How to complete this task
Please produce a character-exact copy of the listing that follows, omitting all images.

-- Opening Marker --

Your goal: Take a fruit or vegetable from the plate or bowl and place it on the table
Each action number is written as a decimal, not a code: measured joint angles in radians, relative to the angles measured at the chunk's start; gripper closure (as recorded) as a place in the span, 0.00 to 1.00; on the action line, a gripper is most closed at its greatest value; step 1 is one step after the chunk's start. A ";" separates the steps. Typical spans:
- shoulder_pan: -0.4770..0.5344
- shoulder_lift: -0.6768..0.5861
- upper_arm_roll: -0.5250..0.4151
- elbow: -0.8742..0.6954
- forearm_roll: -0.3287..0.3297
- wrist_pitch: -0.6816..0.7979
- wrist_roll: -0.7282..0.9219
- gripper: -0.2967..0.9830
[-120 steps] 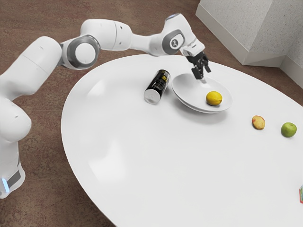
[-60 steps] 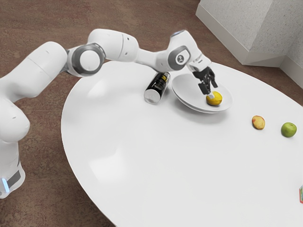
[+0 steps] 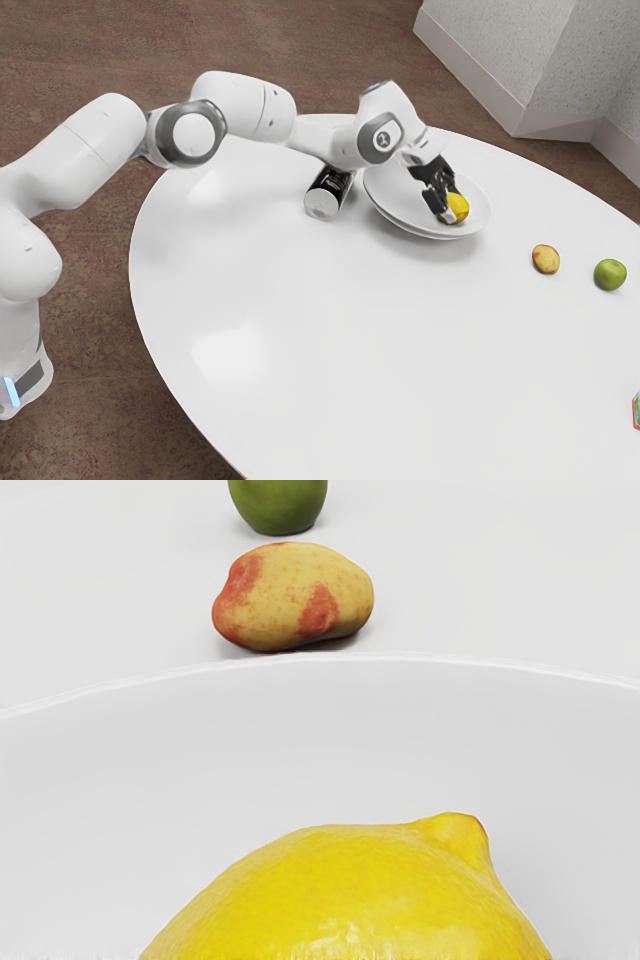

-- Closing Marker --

Task solution
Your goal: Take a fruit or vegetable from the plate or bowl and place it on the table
Each action number is written as a decimal, not a code: measured joint angles in radians, relative to the angles measured at the chunk's start; gripper closure (as recorded) as a place in the span, 0.00 to 1.00; on the action line, a gripper is most closed at its greatest value; step 1 is one step after the chunk's start. A ";" separates the steps. Typical spans:
- shoulder_pan: -0.4770..0.5344
- shoulder_lift: -0.6768..0.5861
- upper_arm_roll: -0.5250..0.4151
- elbow: -0.8742..0.6954
- forearm_roll: -0.3287..0.3297
- wrist_pitch: -0.6816..0.7979
- wrist_roll: -0.7282..0.9219
- gripper: -0.2967..0.9830
[-120 steps] 
[-60 steps] 
[+0 steps] 

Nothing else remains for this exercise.